Formal methods are about matching the spec. Errors in the spec are still an issue. Moreover, there is very, very little formally verified code in the world, much less than you'd believe.
My former professor (RIP) oversaw the formal verification of the F-16 computer software and it still had significant bugs in the end where the specification itself was incomplete or in error. And that was a multi-year, team-scale effort. No one is doing that for smart contracts.
TLS 1.3 has been formally proven (not an implementation, but the standard itself). To the extent the mathematicians correctly explained what the TLS 1.3 RFC says, and correctly told the machine what TLS 1.3 is supposed to do, the machine proof says this protocol does what we intended.
That work assumes a bunch of components are black boxes, they must work. If we ever lose confidence that they work, we've got to throw those out. So for example SHA-256, AES GCM, X25519, the proof doesn't say "We prove these work" it says "Assuming you're right that these do what they're designed to do the rest of your proof holds"
Anyway, one of the assumptions in that proof is a surprise to a human implementing TLS 1.3, it isn't explicitly mentioned in the TLS 1.3 document as written. And so the result is, if you didn't obey that assumption, the proof doesn't hold and sure enough you're vulnerable to an attack.
The assumption is for Pre-shared Keys (e.g. IoT devices A and B don't want to bother with certificates, so they just use pre-agreed random keys) each device pairing has its own PSK.
A person looking at the design figures hey, got two devices Alice and Bob, I can just have a single key K known to both devices, and everything is secure. But that's wrong - and the TLS 1.3 proof doesn't say this will work. Here's what bad guys can do, it's called the Selfie Attack:
Alice sends a message to Bob, maybe "Did you feed the cat?" and it's encrypted with key K. Normally Bob receives the message, maybe answers "Yes I fed the cat" also encrypted with key K and all is well.
But now Mallory is on a network able to intercept and re-route messages. Alice sends to Bob, "Did you feed the cat?" encrypted with key K. Mallory can't read or tamper with this message, it's encrypted with key K and TLS 1.3 works as designed, but Mallory just re-directs the message back to Alice, "Did you feed the cat?". The message is encrypted with key K, Alice assumes Bob sent it, and replies "No, I didn't feed the cat" also encrypted with key K, which Mallory re-directs again back to Alice, who now mistakenly believes that Bob has told her he hasn't fed the cat.
There are obviously a bunch of things you could do to fix this.
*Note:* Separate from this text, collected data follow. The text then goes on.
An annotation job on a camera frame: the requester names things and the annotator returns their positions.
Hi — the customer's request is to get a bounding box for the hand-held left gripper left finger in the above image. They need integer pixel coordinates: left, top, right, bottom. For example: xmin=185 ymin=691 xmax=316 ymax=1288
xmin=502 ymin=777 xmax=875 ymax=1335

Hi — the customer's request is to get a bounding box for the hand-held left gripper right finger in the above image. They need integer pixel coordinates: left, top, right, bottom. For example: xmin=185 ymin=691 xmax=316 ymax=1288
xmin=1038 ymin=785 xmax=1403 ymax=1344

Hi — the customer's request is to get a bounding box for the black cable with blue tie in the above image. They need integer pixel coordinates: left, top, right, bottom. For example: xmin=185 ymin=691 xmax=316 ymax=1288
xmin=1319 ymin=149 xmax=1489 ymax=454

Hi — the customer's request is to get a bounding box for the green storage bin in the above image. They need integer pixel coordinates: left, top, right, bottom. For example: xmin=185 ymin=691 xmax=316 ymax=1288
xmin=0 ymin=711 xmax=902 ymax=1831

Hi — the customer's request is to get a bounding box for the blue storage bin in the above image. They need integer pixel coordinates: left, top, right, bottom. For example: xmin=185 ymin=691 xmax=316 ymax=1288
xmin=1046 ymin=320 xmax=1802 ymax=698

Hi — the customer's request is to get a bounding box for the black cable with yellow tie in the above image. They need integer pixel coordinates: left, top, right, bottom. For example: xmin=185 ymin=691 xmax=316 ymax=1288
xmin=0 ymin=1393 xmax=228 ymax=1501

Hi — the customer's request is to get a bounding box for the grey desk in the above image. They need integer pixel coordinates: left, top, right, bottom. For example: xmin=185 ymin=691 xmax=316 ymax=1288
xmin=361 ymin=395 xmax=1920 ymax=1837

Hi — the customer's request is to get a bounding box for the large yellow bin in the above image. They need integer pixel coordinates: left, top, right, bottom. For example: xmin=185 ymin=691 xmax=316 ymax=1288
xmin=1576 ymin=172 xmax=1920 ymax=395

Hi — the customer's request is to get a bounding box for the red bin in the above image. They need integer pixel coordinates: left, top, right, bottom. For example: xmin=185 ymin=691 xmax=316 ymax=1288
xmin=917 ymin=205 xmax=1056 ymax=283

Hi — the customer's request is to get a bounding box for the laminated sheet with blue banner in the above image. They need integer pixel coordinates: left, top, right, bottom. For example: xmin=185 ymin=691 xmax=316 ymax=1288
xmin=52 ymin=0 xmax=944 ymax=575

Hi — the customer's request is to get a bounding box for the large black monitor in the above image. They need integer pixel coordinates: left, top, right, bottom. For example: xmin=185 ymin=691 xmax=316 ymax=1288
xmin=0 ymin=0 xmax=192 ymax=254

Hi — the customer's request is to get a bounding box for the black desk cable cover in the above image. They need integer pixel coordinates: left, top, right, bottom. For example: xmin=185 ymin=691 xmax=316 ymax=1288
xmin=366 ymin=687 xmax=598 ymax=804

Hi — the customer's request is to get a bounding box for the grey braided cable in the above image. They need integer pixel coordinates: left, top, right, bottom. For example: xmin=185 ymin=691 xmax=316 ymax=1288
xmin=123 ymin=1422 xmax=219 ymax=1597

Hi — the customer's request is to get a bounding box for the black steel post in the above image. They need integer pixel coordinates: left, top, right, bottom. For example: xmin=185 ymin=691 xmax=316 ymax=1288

First of all you could just have more PSKs. If Alice's message to Bob is always encrypted using the Alice->Bob shared key, when Alice actually receives it instead she knows something is wrong immediately. Or you could just prefix each message with To/From information, like an old-fashioned email and that works too so long as you check it.
But the important observation is that this is an assumption in a proof that nobody really surfaced until it was too late. If researchers had told the proof system "No, the PSKs can be the same" the proof fails. Or if they'd carefully explained to the TLS Working Group, "We had to spell out that the PSKs must be different" then today RFC 8446 would likely explain that you need to do that or you've got a security problem. But neither happened and this attack slipped between the cracks.
1. a non-verified approach can have many problems in the (informal) specification + implementation errors
2. the verified approach is likely to have less specification errors (because the specification had to be formally written out and matched against an implementation) and implementation errors with respect to the specification will be almost impossible (minus faults in the compiler, OS and hardware).
There's a huge jump in security guarantees between 1 and 2.
I'm not familiar with formal verification, so forgive me. Could something like TLA+ be used to inch yourself towards a verifiable spec? Although you are moving the goalpost, the hope is that eventually your spec is so simple that it is "obvious" that it is correct?
You'll potentially have less of a chance for contracts to be exploited (at least compared to what we have now).
That said, you can't protect against infrastructure exploits as easily, mathematically flawless program or not.